As a professor at the University of Frankfurt, he claimed to explore the “critical theory”, which is reminiscent of the critical tradition of the Frankfurt school. In fact, Siguhi also inherited the school’s critique of capitalism, taking the discussion of prostitution as an example. We can see the way in his mind.
Siguxi believes that the universal relationship in which we live and work is actually a kind of nature that sells our soul and body in prostitution. “Prostitution is our way of life. We are all available for sale and are also bought. Some people provide the body, some are selling their souls, many are selling ‘moral’, but everyone is betraying the spirit. Those still Those who participate in social life are offering themselves, marking prices, and then selling themselves.”
We can see that he is investigating prostitution in the entire social relationship. Prostitution is of course a normal and reasonable act. Germany introduced the prostitution law in 2002, and each sex worker has a tax number.

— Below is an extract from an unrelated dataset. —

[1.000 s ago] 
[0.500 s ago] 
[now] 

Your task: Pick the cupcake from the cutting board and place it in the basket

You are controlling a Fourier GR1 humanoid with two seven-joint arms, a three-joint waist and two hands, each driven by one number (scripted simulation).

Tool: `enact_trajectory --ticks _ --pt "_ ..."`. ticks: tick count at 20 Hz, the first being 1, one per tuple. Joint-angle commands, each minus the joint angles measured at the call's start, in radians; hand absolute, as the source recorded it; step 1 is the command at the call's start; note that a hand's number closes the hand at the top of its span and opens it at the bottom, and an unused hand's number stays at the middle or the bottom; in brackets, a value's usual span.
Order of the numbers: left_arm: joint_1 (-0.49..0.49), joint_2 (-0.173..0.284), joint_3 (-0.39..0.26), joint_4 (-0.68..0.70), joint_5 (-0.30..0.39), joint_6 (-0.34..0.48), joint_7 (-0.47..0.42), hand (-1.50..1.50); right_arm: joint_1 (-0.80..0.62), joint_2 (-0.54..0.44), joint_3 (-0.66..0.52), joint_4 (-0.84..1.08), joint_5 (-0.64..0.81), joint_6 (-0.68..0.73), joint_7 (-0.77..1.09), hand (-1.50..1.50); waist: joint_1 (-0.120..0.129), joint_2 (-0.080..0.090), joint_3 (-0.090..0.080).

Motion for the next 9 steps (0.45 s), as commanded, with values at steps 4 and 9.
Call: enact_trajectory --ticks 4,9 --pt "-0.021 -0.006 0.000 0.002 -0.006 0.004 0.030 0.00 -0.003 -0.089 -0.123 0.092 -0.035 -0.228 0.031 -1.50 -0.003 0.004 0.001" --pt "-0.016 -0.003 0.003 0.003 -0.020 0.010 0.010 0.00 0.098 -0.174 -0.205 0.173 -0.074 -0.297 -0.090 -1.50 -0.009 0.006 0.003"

In Hamburg alone, there are more than 3,000 women and about 1,000 men working in this job. Every day, 1 million people in Germany enjoy the services of sex workers.

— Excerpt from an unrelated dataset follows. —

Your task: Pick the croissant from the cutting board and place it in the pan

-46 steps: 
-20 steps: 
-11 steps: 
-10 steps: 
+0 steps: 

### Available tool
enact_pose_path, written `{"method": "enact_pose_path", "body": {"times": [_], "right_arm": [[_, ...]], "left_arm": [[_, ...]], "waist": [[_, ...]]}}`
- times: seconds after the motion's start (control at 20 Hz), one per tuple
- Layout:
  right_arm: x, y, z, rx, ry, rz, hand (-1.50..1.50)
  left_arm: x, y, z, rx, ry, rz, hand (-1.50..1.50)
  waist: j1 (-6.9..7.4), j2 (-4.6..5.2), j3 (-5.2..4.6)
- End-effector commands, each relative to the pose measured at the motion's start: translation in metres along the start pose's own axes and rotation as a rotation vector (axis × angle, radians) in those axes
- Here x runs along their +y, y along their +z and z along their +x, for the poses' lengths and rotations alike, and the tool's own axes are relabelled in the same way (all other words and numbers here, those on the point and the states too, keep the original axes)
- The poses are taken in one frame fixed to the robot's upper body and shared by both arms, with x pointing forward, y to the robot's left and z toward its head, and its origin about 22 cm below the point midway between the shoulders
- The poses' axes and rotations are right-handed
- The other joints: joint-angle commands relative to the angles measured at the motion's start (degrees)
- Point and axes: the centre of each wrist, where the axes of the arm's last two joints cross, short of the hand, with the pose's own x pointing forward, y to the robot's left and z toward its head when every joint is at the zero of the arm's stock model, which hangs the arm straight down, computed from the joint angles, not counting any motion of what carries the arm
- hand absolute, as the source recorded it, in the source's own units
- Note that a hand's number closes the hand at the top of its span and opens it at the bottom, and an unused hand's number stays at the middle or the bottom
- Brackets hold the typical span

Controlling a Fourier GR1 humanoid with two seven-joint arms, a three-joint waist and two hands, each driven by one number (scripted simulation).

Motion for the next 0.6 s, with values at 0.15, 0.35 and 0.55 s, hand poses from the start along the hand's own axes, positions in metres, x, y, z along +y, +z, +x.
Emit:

In this way, there is nothing new about Siguxi’s view. He is only using a wonderful sentence to describe the reality. But he went on to say: “High praise for marriage, but also appreciation for prostitution.” (497 pages) This view may be welcomed by feminism: due to the widespread inequalities in society (women and female doctors are always It takes several times more effort than a male colleague to survive the competition. Marriage is also structurally similar to prostitution, and it is also the exploitation of women.

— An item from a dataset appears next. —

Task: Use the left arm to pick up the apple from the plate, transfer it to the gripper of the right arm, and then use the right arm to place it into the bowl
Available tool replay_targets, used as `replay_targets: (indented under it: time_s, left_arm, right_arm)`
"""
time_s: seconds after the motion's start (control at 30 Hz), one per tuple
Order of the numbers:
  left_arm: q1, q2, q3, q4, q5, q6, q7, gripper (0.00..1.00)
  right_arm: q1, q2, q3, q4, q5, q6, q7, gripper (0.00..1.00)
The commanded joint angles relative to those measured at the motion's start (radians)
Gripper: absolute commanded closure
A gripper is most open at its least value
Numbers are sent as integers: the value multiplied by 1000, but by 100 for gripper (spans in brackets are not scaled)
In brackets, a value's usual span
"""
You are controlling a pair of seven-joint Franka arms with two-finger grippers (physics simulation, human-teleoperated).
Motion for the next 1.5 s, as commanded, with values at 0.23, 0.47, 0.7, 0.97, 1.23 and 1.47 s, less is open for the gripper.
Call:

This is the “critic thinking” of Siguxi. On the one hand, he sees the unfair treatment of sex work in society. Even in Germany, which recognizes the legalization of prostitution, people still despise sex workers. Therefore, from an equal perspective, he wants Forced to engage in prostitution, this is quite obvious leftist position. He sang praises for prostitution, but also pointed out the lack of such behavior: prostitution is only exploitation and business, thus eliminating the art of lust in human sexuality. Therefore, prostitution is usually not pornographic or even anti-pornographic. “The art of faint lust in our culture has been uprooted. This is a real scandal.”
Of course, this kind of thinking does not run through 99 topics. Sometimes, Siguxi is not so avant-garde, and even a bit conservative. In the Internet age, sexual desire and sexual behavior have long been diversified. Gender is pluralistic, no longer a simple binary opposition between men and women; sexual behavior is also pluralistic, same-sex, bisexual, fetish, pluralistic love, etc. In such an era, people no longer feel for some novel sexual behavior. It’s a big surprise, it seems that everything is possible and everything is reasonable. In this case, Siguchi began to emphasize a “sexual core”, he believes that the feelings based on sexual organs still have a fundamental meaning.
“Sexual Appetite and Sexual Behavior: A Critical Thought of 99 Thoughts” is not the popular sex reading, but these 99 thoughts, most of the topics are the same as the above discussion of “prostitution”, based on Realistic thinking. It can still be seen as a collection, not a guide to sexual life, but an inspiration to thinking, which is especially important for readers who are caught in sexual confusion.